Underground » Mining Technology and Production
This project was funded in two stages - both published reports are sold together and summarised below:
- C13025 Permitted Explosives for 21st Century
- C14039 Permitted Explosives for 21st Century: Stage 2
C13025 Explosives in the 21st Century: Stage 1 - An Investigation into the Rationale of Explosive Used in Underground Coal Mines
This investigation examines the tests conducted on explosives for permitted use in underground coal mines to decipher the scientific basis behind each testing regime. The testing methods used within Australia are the United Kingdom's Buxton Tests. These have been compared with methods around the world, including the United States of America, France, South Africa and Japan. Once examined, the importance of various criteria and the level of restrictions required to create a safe and effective permitted explosive is evaluated.
There are a number of issues relating to the testing methods currently used around the world and in particular the Buxton Tests used in Australia as these are the current set of tests that provide guidance for the acceptance of permitted explosives. These issues mostly relate to the decreasing availability of permitted explosives due to a reduction of manufacturers making nitro-glycerine, a lack of testing facilities, the age of the testing methods, and the lack of new research to validate the appropriateness of explosive testing methods with non nitro-glycerine based explosives.

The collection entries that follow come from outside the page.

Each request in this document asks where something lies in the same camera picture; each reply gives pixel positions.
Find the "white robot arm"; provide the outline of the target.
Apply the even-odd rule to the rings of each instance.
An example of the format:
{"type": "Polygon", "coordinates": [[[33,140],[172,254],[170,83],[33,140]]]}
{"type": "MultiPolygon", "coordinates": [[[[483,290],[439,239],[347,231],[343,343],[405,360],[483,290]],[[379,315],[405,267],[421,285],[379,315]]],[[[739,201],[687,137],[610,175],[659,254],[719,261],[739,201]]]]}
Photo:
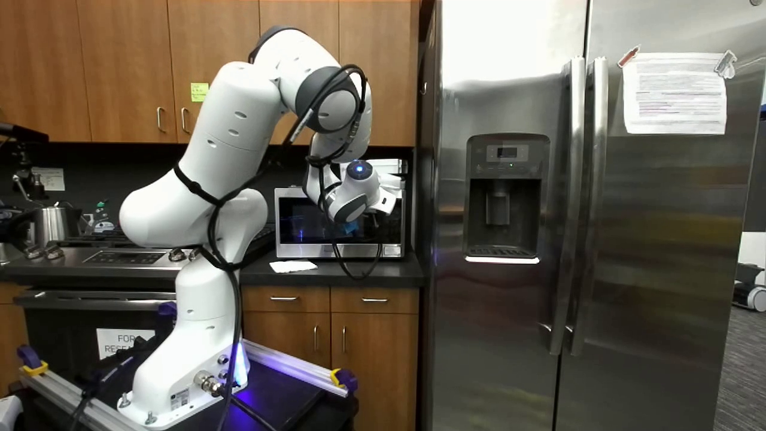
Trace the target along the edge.
{"type": "Polygon", "coordinates": [[[356,65],[338,61],[295,25],[264,34],[246,60],[223,65],[180,162],[121,206],[135,243],[198,252],[176,277],[172,332],[118,403],[140,425],[167,431],[246,386],[237,285],[268,219],[252,179],[288,112],[314,132],[305,193],[329,219],[347,225],[395,206],[365,160],[371,83],[356,65]]]}

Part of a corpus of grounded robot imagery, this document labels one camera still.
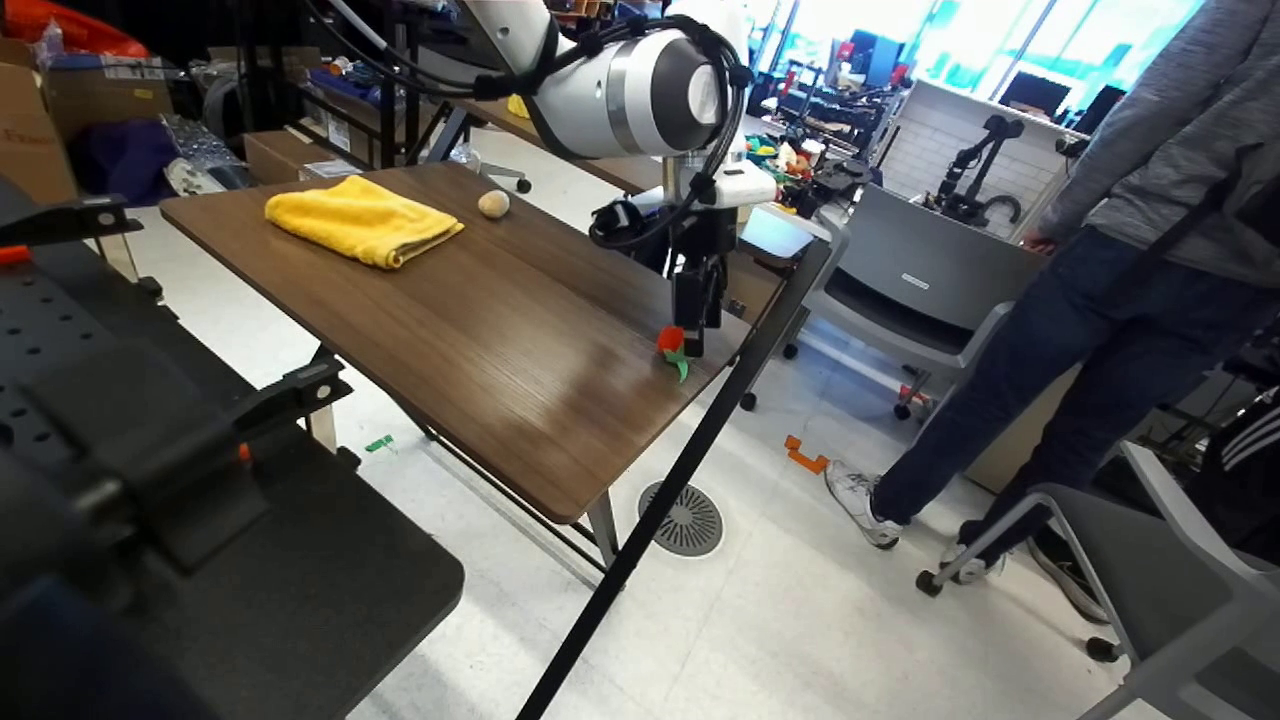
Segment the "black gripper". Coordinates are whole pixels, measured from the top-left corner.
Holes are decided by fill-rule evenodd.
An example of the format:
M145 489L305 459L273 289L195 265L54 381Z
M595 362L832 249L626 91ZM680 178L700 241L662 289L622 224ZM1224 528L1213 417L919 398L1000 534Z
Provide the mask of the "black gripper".
M702 328L725 319L727 268L735 242L730 206L697 206L676 224L670 241L670 325L685 336L685 355L702 355Z

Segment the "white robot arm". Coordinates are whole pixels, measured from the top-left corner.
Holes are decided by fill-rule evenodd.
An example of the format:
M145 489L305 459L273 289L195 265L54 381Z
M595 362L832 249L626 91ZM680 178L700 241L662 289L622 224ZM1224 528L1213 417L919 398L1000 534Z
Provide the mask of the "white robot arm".
M686 355L718 325L727 220L777 178L738 160L747 78L735 45L697 17L638 10L568 35L548 0L455 0L473 94L517 94L568 160L648 157L662 178L633 198L662 249L670 328Z

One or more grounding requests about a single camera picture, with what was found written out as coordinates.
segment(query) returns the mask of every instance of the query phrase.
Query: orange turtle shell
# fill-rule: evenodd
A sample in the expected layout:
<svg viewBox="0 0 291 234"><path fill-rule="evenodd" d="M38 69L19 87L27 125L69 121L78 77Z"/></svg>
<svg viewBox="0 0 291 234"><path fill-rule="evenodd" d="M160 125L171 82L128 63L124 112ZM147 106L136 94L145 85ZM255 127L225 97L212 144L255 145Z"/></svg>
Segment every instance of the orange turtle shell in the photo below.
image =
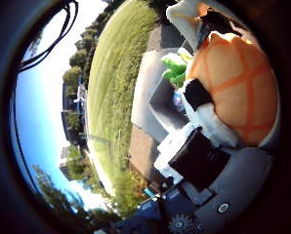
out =
<svg viewBox="0 0 291 234"><path fill-rule="evenodd" d="M215 112L245 145L258 146L273 125L276 83L265 55L231 33L212 33L187 69L210 93Z"/></svg>

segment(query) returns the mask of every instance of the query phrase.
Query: grass
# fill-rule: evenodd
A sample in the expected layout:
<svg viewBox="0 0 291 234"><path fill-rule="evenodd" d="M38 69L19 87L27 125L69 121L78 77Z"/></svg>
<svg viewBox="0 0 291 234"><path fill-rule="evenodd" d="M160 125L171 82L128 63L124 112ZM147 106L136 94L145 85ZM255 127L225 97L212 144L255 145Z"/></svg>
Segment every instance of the grass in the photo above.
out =
<svg viewBox="0 0 291 234"><path fill-rule="evenodd" d="M136 79L155 12L145 1L129 0L115 12L100 37L88 87L89 147L114 185L114 202L128 215L144 198L145 182L128 170Z"/></svg>

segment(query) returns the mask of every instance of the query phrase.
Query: gear
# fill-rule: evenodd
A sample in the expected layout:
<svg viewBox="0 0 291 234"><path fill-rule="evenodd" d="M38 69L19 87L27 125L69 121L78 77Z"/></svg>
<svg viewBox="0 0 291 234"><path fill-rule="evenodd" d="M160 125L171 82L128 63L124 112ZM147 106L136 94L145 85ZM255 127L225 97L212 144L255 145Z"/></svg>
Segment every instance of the gear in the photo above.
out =
<svg viewBox="0 0 291 234"><path fill-rule="evenodd" d="M195 233L196 225L192 217L186 214L176 214L168 225L170 233L190 234Z"/></svg>

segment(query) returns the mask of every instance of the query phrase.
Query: screw
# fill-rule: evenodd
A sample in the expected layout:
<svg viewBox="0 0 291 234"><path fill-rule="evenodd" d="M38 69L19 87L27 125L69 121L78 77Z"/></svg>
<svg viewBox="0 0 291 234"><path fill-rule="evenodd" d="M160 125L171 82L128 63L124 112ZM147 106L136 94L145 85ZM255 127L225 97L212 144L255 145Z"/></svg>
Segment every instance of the screw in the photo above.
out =
<svg viewBox="0 0 291 234"><path fill-rule="evenodd" d="M176 222L175 226L180 228L180 227L183 227L184 224L182 222L178 221L178 222Z"/></svg>
<svg viewBox="0 0 291 234"><path fill-rule="evenodd" d="M225 213L229 209L230 204L229 203L222 203L220 207L218 207L219 214Z"/></svg>

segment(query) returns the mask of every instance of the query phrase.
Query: blue sky
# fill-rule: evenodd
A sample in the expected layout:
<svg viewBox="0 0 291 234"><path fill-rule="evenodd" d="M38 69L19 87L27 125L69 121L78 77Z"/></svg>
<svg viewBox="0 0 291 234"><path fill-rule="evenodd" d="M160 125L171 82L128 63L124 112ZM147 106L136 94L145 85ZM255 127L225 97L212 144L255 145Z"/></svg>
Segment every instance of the blue sky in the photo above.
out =
<svg viewBox="0 0 291 234"><path fill-rule="evenodd" d="M16 105L21 148L28 166L40 166L58 188L78 192L88 208L100 205L97 196L85 192L75 181L68 182L58 168L61 150L69 145L62 128L62 76L70 68L69 58L76 52L74 43L106 6L101 0L78 2L79 15L69 33L44 61L20 73ZM38 52L57 38L64 17L65 12L61 11L46 26Z"/></svg>

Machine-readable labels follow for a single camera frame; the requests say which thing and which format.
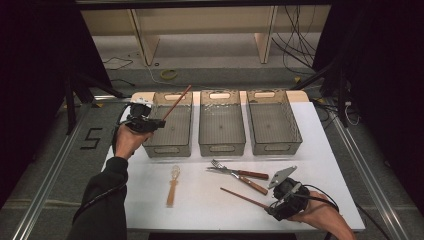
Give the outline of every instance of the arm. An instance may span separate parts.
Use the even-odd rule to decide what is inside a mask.
[[[315,191],[311,191],[310,195],[327,199],[324,194]],[[320,201],[309,200],[305,211],[290,217],[288,220],[304,222],[318,229],[328,231],[337,239],[356,239],[355,234],[344,218],[333,207]]]
[[[152,135],[132,132],[125,125],[119,127],[115,157],[107,161],[103,172],[90,179],[81,203],[83,211],[78,210],[67,239],[126,239],[127,160]],[[93,203],[93,199],[114,188],[107,197]]]

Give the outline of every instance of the wooden handle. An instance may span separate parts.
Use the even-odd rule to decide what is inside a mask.
[[[266,173],[257,173],[257,172],[249,172],[249,171],[239,170],[238,174],[244,175],[244,176],[249,176],[249,177],[254,177],[254,178],[265,179],[265,180],[269,179],[269,176]]]
[[[247,183],[249,186],[251,186],[252,188],[254,188],[255,190],[259,191],[260,193],[262,193],[263,195],[267,195],[268,194],[268,190],[266,188],[263,188],[261,186],[259,186],[258,184],[250,181],[249,179],[240,176],[239,178],[241,181]]]
[[[174,204],[175,186],[177,185],[178,181],[172,180],[170,181],[170,183],[171,183],[171,188],[169,189],[168,199],[166,200],[166,206],[168,207],[172,207],[172,205]]]
[[[168,112],[165,114],[165,116],[162,118],[162,121],[165,120],[166,117],[168,117],[168,115],[171,113],[171,111],[175,108],[175,106],[177,106],[177,104],[181,101],[181,99],[186,95],[186,93],[190,90],[191,85],[188,85],[188,87],[186,88],[186,90],[184,90],[184,92],[181,94],[181,96],[177,99],[177,101],[174,102],[174,105],[172,105],[172,107],[168,110]]]
[[[256,204],[256,205],[258,205],[258,206],[260,206],[260,207],[262,207],[262,208],[264,208],[264,209],[268,209],[268,208],[269,208],[269,206],[267,206],[267,205],[265,205],[265,204],[262,204],[262,203],[260,203],[260,202],[256,202],[256,201],[254,201],[254,200],[252,200],[252,199],[250,199],[250,198],[247,198],[247,197],[245,197],[245,196],[242,196],[242,195],[240,195],[240,194],[237,194],[237,193],[235,193],[235,192],[232,192],[232,191],[230,191],[230,190],[227,190],[227,189],[225,189],[225,188],[223,188],[223,187],[221,187],[221,190],[224,190],[224,191],[226,191],[227,193],[231,193],[231,194],[233,194],[234,196],[237,196],[237,197],[239,197],[239,198],[241,198],[241,199],[244,199],[244,200],[249,201],[249,202],[251,202],[251,203],[253,203],[253,204]]]

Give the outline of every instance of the tripod leg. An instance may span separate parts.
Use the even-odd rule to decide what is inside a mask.
[[[308,86],[309,84],[312,84],[316,81],[318,81],[320,78],[324,77],[327,72],[332,68],[333,64],[330,63],[329,65],[327,65],[326,67],[324,67],[323,69],[321,69],[320,71],[318,71],[317,73],[315,73],[314,75],[312,75],[311,77],[309,77],[308,79],[306,79],[305,81],[302,81],[301,83],[299,83],[298,85],[290,88],[291,90],[301,90],[303,88],[305,88],[306,86]]]
[[[345,114],[345,104],[346,104],[346,77],[344,76],[343,71],[340,71],[340,86],[339,86],[339,99],[337,102],[337,111],[339,113],[339,120],[342,122],[343,126],[347,128],[347,117]]]
[[[78,79],[81,79],[84,83],[91,84],[91,85],[93,85],[93,86],[95,86],[97,88],[100,88],[101,90],[103,90],[103,91],[105,91],[107,93],[110,93],[110,94],[112,94],[113,96],[115,96],[117,98],[131,98],[131,95],[125,95],[125,94],[123,94],[121,92],[118,92],[115,89],[113,89],[113,88],[111,88],[109,86],[106,86],[106,85],[104,85],[104,84],[102,84],[102,83],[94,80],[93,78],[91,78],[91,77],[89,77],[89,76],[87,76],[85,74],[77,73],[76,75],[77,75],[76,77]]]
[[[68,112],[68,131],[66,135],[69,135],[74,129],[77,118],[75,115],[75,102],[72,94],[71,77],[68,76],[65,80],[65,96],[66,96],[66,111]]]

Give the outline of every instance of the wooden chopstick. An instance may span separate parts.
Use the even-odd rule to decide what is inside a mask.
[[[162,118],[162,121],[165,120],[166,117],[168,117],[168,115],[171,113],[171,111],[175,108],[175,106],[177,106],[177,104],[181,101],[181,99],[186,95],[186,93],[190,90],[191,85],[188,85],[188,87],[186,88],[186,90],[184,90],[184,92],[181,94],[181,96],[178,98],[177,101],[175,101],[174,105],[172,105],[172,107],[168,110],[168,112],[165,114],[165,117]]]
[[[232,191],[230,191],[230,190],[227,190],[227,189],[225,189],[225,188],[223,188],[223,187],[221,187],[221,190],[224,190],[224,191],[226,191],[226,192],[228,192],[228,193],[233,194],[234,196],[237,196],[237,197],[242,198],[242,199],[244,199],[244,200],[246,200],[246,201],[248,201],[248,202],[251,202],[251,203],[253,203],[253,204],[256,204],[256,205],[258,205],[258,206],[260,206],[260,207],[262,207],[262,208],[264,208],[264,209],[268,209],[268,208],[269,208],[269,206],[267,206],[267,205],[265,205],[265,204],[262,204],[262,203],[260,203],[260,202],[256,202],[255,200],[252,200],[252,199],[250,199],[250,198],[247,198],[247,197],[245,197],[245,196],[242,196],[242,195],[240,195],[240,194],[237,194],[237,193],[235,193],[235,192],[232,192]]]

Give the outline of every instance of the human hand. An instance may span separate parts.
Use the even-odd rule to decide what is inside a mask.
[[[327,200],[324,194],[316,191],[310,192],[311,197]],[[333,234],[337,239],[356,239],[352,229],[344,218],[328,203],[310,199],[305,211],[300,212],[287,220],[307,223],[315,228]]]
[[[138,133],[132,131],[129,127],[122,124],[118,128],[116,135],[115,157],[129,159],[143,142],[153,136],[153,132]]]

From the information gathered and research presented in this report, it is clear that testing around the world has developed by devising empirical tests that have been considered by most overseas testing facilities to be more severe than any condition that could occur in reality. The ability to measure the actual behaviour of an explosive and the determination of any factor of safety provided by these tests does not exist. Having examined these tests there are sufficient similarities to enable some comparisons. However, it would be difficult to answer any question that required a definitive answer in relation to these comparisons.
This raises a number of issues associated with the current explosive testing methods. These methods require further quantitative analysis and the adoption of additional guidelines in order to adapt them to the explosives currently available and the mining conditions present today.
Although the current testing methods have produced safe explosives in the past, they may not be the most appropriate tests to determine the suitability of modern explosives and a variance from these testing methods or the adoption of alternate tests could still provide safe and suitable explosives without compromising safety.
C14039 Explosives for the 21st Century: Stage 2
In an effort to provide the underground coal mining industry with an understanding of what governs if an explosive is classed as permitted, a research project was undertaken to investigate the scientific basis of the British Health and Safety Executives Testing Memorandum#2 (TM2). Previous literature indicates that the TM2 standard is empirical and based on comparative testing of the explosive in use at the time, nitro-glycerine. Eighty Type I tests were carried out and it was found that the mechanism to ignitions were a reflected shockwave compressing and reheating detonation products. The origin of the reflected pressure wave changed as the primer position alters within the cannon. With a pressure transducer and pyrometer mounted on the side of the gallery the measurements aided in identifying those maximum pressures and temperatures prior to ignition that are collectively a set of parameters that could be used to identify if an explosive would cause an ignition in the gallery. One hundred and eight deflagration tests were conducted in the Type II cannon. The main finding was that the longer a receptor is subjected to elevated pressures due to confinement the higher the probability of deflagration. Additionally emulsion explosives were found to detonate in the cannon rather than deflagrate raising the question if the explosive is consumed instantaneously then the risk of deflagration is not present?